In support of this initiative, we recently made a minor tweak in our code to decrease overall memory consumption by getting rid of extra references that were no longer needed. Every time we make a bug fix or a code change, we write a unit test. Here’s what happened.
Fair warning: This blog post is intended for engineers. With that said….
Decreasing Memory Consumption
We need to track references to an object and detect the moment when it becomes unreachable.
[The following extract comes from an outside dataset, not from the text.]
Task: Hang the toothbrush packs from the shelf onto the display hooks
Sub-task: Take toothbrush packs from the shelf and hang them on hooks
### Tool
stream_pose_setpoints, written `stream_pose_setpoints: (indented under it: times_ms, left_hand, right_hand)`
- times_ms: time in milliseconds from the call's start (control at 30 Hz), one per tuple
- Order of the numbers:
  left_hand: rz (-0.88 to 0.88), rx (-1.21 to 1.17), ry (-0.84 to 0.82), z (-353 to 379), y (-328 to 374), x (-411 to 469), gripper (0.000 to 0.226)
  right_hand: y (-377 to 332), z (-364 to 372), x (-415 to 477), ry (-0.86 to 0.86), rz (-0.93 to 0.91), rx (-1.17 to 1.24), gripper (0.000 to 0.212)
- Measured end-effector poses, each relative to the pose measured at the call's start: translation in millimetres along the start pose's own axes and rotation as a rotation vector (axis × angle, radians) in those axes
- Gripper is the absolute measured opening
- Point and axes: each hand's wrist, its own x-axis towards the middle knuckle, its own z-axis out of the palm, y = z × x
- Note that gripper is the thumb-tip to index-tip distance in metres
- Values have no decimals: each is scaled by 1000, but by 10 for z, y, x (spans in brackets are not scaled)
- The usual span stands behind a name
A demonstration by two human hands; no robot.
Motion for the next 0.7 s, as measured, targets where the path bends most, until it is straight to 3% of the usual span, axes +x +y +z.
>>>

An object in Java, by the way, can be a combination of variables, functions, and data structures At first we were thinking about Soft and Weak references. For help with the rest of this article, you might want to cruise around Wikipedia or check out the Java website.
In descending order, objects can have strong, weak, and phantom references.
Running the Unit Test
The idea was to create this sort of reference and then check if the get() function returns null. But with Soft references, garbage collector (GC) is not contractually obliged to clear them. It is allowed to, but it may choose not to – if there is still plenty of heap space. With Weak references, GC is obliged to clear them up even if the referent is still reachable via regular hard references. Neither of those approaches seems robust enough for a good unit test. The GC uses an object’s type of reachability to determine when to free the object.
And indeed, this is a rare use case for Phantom references. Phantom references are almost never used directly, but their purpose is to do something with instances after they were collected by GC. As you may know, phantom reachable instances are truly freed only on the second GC after they become unreachable, allowing developers the time to perform reference tracking diagnostics.
In our test we created phantom references for every instance we want to track. We do our processing until the point at which we want to ensure that certain instances can be collected. At this point we invoke GC and wait for its completion. Then we check if the reference is enqueued.
If that sounds simple, than you never worked with JVM GC. There are huge caveats:
- Invoking GC can be done via System.gc() call. But this call is not guaranteed to do anything. First, it may be disabled via command line option. Second, it may be disabled in the compile time. And third, it is doing nothing on Azul JVM and some others as well. To really invoke garbage collector you are much better off using MemoryMXBean (“java.lang:type=Memory”). At least if that bean is unreachable, your test may report a nice failure.
- Waiting for GC to complete is tricky. There is no isDone or isComplete call anywhere. But there is a collection of GC diagnostic MBeans available via ManagementFactory.getGarbageCollectorMXBeans. In our test we simply used the sum of GC counts on all of those beans as the metric. We wait for that number to increase over the initial value and to stop increasing after that. We also cap that wait to 5ms, just to account for some GCs that always return -1 instead of the count.
- When you want to track hierarchical structure with Phantom references and the entire structure is ready to be collected, only the lowest level of it will be considered “phantom reachable” by GC and will be placed in the phantom queue. Once you clear the phantom reference, you may need to call another GC to clear the second layer of your structure.
- It is tricky to clear the phantom reference. You have to call clear() on each phantom reference instance and also make sure to clear the strong reference to that phantom reference itself that you have in your local variables stack of the test thread.
- The funniest bug you can spend a lot of time investigating, is the null reference. JVM would happily allow you to create a Phantom reference to null – to nothing. Of course that reference would never become enqueued for GC. And if your method under test ever returns null, you need to guard around that.
Once all of that is taken care of, you can finally write your assertReachable method and complete the test.
It does not end here though. Consider what to do if the test fails. How do you track the rogue references? Surely you would want a heap dump. That is the final part of our unit test – to trigger a heap dump (via HotSpotDiagnosticMXBean) whenever assertReachable fails.
We are dealing with large sets of hierarchically organized data and need to process that data at relatively high speed. While processing it we are expected to run into complex corner cases and to resolve those to the best interest of our customers. In order to achieve this we need to examine fine details of our processing engine and to make sure those stay optimized as we add new functionality.
If we take care of the details, we can deliver a better product to you.